Running With My Son...

Washington DC Rock and Roll Half Marathon

When I left work on Thursday, I told my co-teacher, that he was going to have to live without me for a day.  It went something like this:

Co-teacher:  What are you up to now?!
E:   Off to DC to run a half marathon with my son and his friend.
Co-teacher:  Do you ever get tired of inspiring people?
E:  You know that’s not why I do this.  I just want the memory with my son.
Co-teacher:  I’m pretty sure that you are going to do both.

But, memory building truly was what I was seeking.  Noah is not ready to leave the nest, but with only two years left of high school, I can certainly see the outline of his flight pattern. 

I had planned this trip months ago, with the idea that my kid would run his first marathon, with mom by his side as coach, cheerleader, and crew.  A few weeks ago, Noah approached me, worried.  With hockey up to six days a week, tennis, and a full load as an honor student, there just wasn’t time to train for a marathon.  He was anxious with how I would take the news.  His worries were in vain. 

All it took was a couple of e-mails and a few phone calls, and we had switched gears.  We were both going to run the half marathon and we were bringing a good friend along to share in the fun.  We were going to enjoy all that DC had to offer with no succinct plans or agendas.  I push my children, as hard as I push myself.   Noah and I both lead over-scheduled lives.  But, this weekend was to be our time to relax, laugh, bond, and cut loose. 

Back to Thursday.  We weren't free yet, we still had some over-scheduling to take care of:  first, karate practice with Natalie, then tournament hockey time for Noah.  His team broke a losing streak, in no small part due to Noah’s play.  (If only that kid could spend less time in the box for slashing…ugh.)  After a few hours sleep, the three of us somehow were on the road.  I can honestly say that I’ve never had a more enjoyable car trip.  My stomach actually hurt from laughing so much.

We hit the ground running in DC.  The armory, Ford’s theatre, Natural History Museum, American History Museum, Air and Space Museum, dinner at Hard Rock CafĂ©, walking around the reflecting pool, visiting monuments, a hysterical moment with Noah that just can’t be printed here, (but will go down in family lore) swimming back at the hotel…we covered a lot of ground.  I was running on shear will alone, but having too much fun to put the breaks on any of it. 

We woke up early again the next morning to prep for the race.  We froze at the start, but were still enjoying our camaraderie.  I told the boys that I planned on just running, not racing, and that they could find their own pace, and enjoy what the course brought them.  This brought on a bit of good-natured trash talking.  Really, Noah, you’re gonna talk about my mother….game on.

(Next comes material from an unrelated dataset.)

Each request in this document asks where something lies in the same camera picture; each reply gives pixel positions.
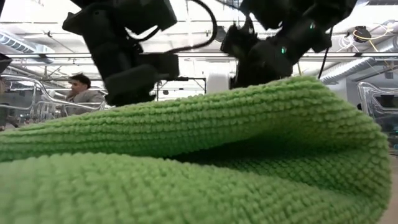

The gun went off and I left the kids in my dust.  They may beat me, but I was going to make them earn it.  I held my lead until mile 7, when out of the blue, Noah gave me a stinging five star, a wink, and a “see ya’ Mom”.  Dang kid.

I ran my race, taking in the sights and sounds, until I came to mile 12.  Could it be? Oh yes, I had caught up to the boys.  Out of 40,000 runners, I happened to spot the kid whose stride mechanics eerily match mine.  I got to return the five star, the wink, and add a “hi honey---did you miss me?”.  YES!

The boys were doing okay, but looking like the finish line would be a relief.  We decided to run together, and finish together.  I would take the lead and set the pace.  It was then I heard those three little words that made the entire trip worthwhile for me:  “SLOW DOWN MOM!”. 

We finished hand in hand in hand.  Amazing doesn’t even come close to describing the feeling.

After a nap for the boys, and a fattening lunch, we were tourists again.  Although neither boy would ever admit to it, a tour of the capital and the Library of Congress was about all their legs could handle.  Watching them try and ‘man up’ with every flight of stairs was actually quite comical. 

We spent a quiet night at the hotel, where the boys rallied and engaged in mischief, and I got to sit by a nice warm fire in the lobby, reflecting on just how powerful some memories can be.

The ride home the next day was just as fun, and I thoroughly enjoyed the conversations where attempting the marathon next year became a real possibility.  The boys had an ‘anything is possible’ aura about them.  I'm hoping that Noah carries that feeling into the remainder of the hockey game he is playing as I type this.  Our break from over-scheduling is officially over.

In the end, maybe my co-teacher was right.  I got to have a weekend of wonderful memories with my son and his friend, and maybe, just maybe they found the inspiration to do more.